Open mrkulk opened 3 years ago
Hey @mrkulk so I had started working on DDP Sharded+Ray integration in this PR https://github.com/ray-project/ray_lightning/pull/16, but this work is outdated since Pytorch Lightning had some major changes with distributed accelerators/plugins in 1.2.
With the latest Pytorch Lightning update I think we would have to create a RayShardedPlugin
that subclasses the RayPlugin
similar to this https://github.com/PyTorchLightning/pytorch-lightning/blob/master/pytorch_lightning/plugins/training_type/sharded_spawn.py#L28.
If you are interested, please feel free take a stab at a PR.
Also, do you mind sharing some more about your use case? Are your models too big to fit in a single GPU? What is your model size and GPU memory? Thanks.

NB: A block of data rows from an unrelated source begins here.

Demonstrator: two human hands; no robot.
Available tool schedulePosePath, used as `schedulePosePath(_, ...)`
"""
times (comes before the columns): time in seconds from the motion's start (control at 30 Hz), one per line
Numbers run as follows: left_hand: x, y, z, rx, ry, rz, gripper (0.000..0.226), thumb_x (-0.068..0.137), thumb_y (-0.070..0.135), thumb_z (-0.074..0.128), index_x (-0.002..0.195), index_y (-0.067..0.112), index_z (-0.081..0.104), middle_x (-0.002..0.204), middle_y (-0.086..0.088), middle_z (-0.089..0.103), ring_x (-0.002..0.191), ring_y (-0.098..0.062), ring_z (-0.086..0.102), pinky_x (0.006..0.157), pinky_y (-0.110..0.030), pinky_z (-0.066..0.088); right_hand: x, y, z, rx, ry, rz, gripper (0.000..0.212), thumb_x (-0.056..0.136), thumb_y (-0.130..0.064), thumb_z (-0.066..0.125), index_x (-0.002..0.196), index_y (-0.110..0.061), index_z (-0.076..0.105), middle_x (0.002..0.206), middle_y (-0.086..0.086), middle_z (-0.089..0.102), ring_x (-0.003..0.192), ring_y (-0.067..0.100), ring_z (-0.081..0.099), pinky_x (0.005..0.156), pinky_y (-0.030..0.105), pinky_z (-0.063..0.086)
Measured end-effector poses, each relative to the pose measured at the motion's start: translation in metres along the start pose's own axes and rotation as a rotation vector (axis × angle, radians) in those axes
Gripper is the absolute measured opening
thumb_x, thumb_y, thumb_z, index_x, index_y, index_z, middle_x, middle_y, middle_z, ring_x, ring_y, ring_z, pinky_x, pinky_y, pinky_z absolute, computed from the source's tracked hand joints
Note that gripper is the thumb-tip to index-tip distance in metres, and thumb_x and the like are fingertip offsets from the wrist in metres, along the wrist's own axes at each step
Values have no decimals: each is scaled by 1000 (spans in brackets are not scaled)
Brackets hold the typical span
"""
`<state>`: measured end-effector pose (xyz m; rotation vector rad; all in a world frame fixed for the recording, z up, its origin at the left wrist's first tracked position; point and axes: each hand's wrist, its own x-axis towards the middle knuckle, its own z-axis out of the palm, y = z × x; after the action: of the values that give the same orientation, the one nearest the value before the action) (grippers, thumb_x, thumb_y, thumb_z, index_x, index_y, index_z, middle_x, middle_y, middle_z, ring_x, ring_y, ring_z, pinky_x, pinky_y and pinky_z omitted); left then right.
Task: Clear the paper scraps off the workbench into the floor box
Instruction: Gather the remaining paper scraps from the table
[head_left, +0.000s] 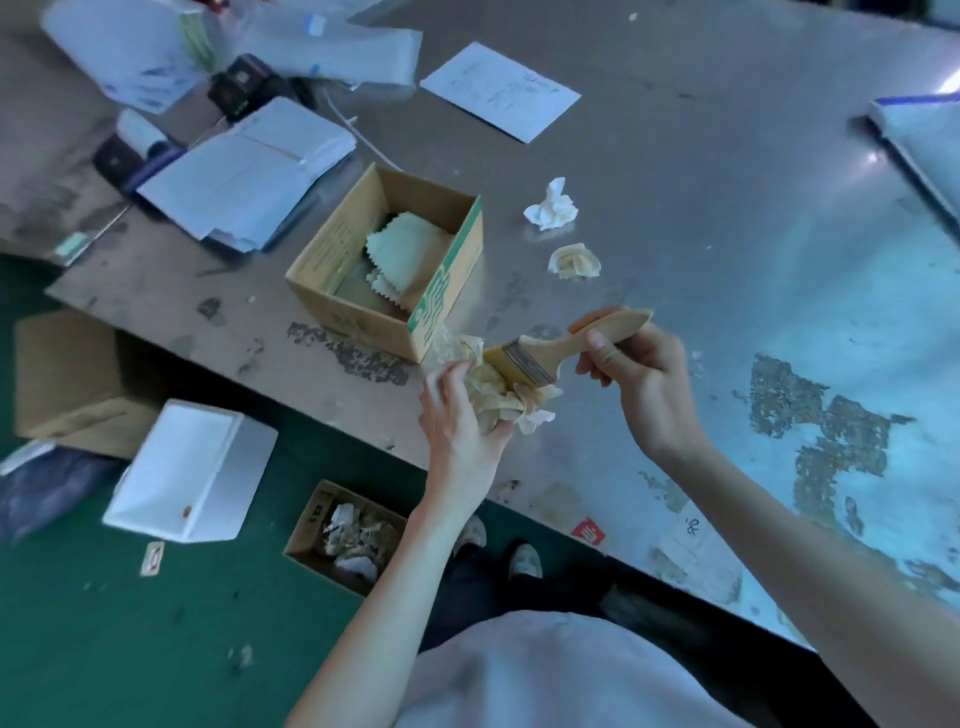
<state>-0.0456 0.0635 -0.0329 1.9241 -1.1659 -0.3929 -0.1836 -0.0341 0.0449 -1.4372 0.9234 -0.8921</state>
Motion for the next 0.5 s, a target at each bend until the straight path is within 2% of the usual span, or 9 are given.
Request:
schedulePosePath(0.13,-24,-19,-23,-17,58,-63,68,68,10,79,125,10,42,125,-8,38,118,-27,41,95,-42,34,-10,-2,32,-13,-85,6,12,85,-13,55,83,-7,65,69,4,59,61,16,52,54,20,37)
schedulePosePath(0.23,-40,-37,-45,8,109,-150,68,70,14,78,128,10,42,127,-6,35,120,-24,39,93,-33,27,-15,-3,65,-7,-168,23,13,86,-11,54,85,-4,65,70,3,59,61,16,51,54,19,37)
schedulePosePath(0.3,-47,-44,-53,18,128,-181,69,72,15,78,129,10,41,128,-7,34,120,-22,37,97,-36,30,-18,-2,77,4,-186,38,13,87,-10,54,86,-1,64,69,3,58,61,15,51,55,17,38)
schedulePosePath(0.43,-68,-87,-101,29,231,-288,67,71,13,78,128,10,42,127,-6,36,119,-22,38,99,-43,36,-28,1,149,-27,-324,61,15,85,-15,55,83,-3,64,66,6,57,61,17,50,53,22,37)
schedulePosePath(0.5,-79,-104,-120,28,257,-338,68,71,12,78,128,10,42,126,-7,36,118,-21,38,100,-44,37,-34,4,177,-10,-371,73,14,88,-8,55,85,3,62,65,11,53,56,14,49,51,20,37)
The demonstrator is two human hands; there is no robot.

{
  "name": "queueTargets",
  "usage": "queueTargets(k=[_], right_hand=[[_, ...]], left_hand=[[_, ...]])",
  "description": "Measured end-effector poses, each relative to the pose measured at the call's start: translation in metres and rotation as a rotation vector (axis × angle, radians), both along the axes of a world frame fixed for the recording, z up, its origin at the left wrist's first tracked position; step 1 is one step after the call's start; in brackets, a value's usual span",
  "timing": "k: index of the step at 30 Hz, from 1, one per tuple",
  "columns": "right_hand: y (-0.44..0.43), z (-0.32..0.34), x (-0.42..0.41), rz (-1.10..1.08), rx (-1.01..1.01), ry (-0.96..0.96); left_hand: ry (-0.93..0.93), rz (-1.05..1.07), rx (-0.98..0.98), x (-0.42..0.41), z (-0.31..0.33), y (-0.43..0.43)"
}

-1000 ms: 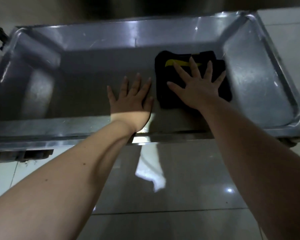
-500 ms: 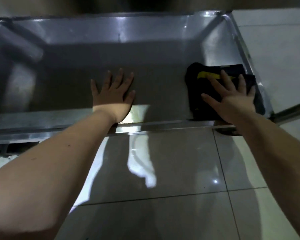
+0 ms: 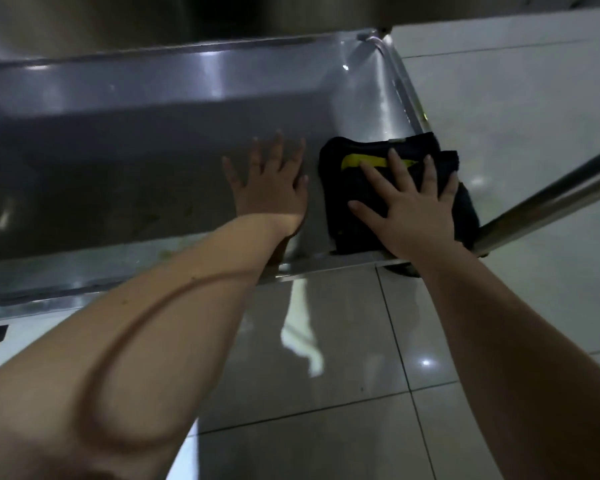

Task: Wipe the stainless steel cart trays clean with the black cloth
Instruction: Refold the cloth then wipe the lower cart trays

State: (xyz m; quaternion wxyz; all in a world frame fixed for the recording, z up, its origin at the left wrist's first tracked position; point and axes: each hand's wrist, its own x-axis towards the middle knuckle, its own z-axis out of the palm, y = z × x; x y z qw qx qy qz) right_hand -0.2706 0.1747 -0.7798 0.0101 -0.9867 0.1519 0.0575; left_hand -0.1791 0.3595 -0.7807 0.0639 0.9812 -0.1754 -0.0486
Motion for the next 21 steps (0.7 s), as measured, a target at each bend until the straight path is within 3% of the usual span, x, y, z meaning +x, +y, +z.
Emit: queueTargets(k=[8,17,21], right_hand=[[-0.01,0.0,0.015,0.016,0.016,0.005],[-0.045,0.01,0.137,0.118,0.068,0.045],[-0.042,0.009,0.149,0.107,0.055,0.058]], left_hand=[[-0.082,0.011,-0.018,0.004,-0.016,0.002],[-0.084,0.008,-0.004,0.006,-0.014,0.004],[-0.083,0.013,-0.015,0.007,-0.014,0.004]])
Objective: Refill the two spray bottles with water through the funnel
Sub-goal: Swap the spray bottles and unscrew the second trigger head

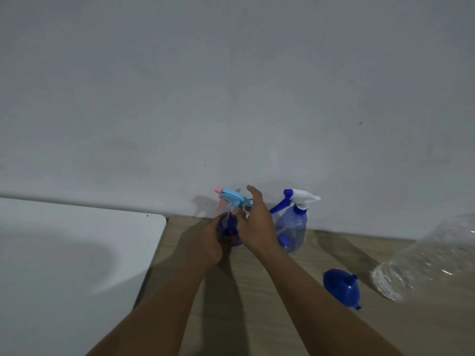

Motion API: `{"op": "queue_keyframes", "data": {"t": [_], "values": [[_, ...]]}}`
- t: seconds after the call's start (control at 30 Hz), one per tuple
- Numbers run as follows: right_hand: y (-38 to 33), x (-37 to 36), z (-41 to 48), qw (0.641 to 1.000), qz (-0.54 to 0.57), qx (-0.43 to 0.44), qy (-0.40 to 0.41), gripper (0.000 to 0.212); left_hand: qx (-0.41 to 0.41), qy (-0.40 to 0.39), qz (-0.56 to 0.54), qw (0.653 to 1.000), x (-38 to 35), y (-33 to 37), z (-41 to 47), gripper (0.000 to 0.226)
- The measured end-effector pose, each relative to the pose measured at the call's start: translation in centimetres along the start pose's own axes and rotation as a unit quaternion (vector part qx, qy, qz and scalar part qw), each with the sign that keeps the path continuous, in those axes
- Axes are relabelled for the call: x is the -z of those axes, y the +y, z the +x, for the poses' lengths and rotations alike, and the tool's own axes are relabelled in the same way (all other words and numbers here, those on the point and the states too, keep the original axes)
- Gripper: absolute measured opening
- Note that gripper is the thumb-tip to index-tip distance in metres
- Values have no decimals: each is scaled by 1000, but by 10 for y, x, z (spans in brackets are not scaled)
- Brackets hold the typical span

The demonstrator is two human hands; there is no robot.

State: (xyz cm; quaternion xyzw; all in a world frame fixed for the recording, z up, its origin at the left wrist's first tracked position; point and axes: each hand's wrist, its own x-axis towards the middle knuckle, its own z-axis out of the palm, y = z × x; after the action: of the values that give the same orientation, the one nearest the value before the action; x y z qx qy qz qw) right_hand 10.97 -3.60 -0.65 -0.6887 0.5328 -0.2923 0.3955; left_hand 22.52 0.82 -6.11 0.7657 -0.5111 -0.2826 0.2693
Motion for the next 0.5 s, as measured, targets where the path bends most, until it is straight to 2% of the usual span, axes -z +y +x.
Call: {"op": "queue_keyframes", "data": {"t": [0.07,0.13,0.2,0.3,0.47,0.5], "values": [[-5,4,-5,1000,-23,-5,0,67,6,9,-9,1000,4,3,-2,36],[-11,10,-10,999,-39,-4,-6,70,4,-1,19,1000,8,6,-12,44],[-18,19,-17,999,-49,4,-15,71,-1,45,28,999,11,6,-23,46],[-31,38,-33,996,-88,33,-12,65,-6,104,-3,995,4,10,-40,23],[-39,78,-45,983,-137,95,77,40,-14,53,-84,995,-31,42,-57,7],[-37,88,-45,980,-140,104,95,38,-17,34,-84,996,-39,49,-56,10]]}}
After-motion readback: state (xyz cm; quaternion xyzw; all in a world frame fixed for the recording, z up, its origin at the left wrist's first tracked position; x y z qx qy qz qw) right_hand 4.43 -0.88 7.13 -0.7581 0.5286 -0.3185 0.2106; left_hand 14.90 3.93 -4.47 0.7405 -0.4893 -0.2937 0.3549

re ddp_sharded -- great to know and I will check it out
regarding use case -- yes the models are too big to fit on a single GPU and also want larger batch sizes. We typically use V or A 100s but that can change in the future. The model size is scaling in size every month as we make progress. Since deepspeed can handle billions of parameters (at stage 3 optimization), it would be great to have that or work on something along the same lines that eventually goes beyond
Fairscale integration has now been merged (#42). Check it out for low memory distributed training!
Is ray_lightning currently compatible with the deepspeed accelerator in PTL?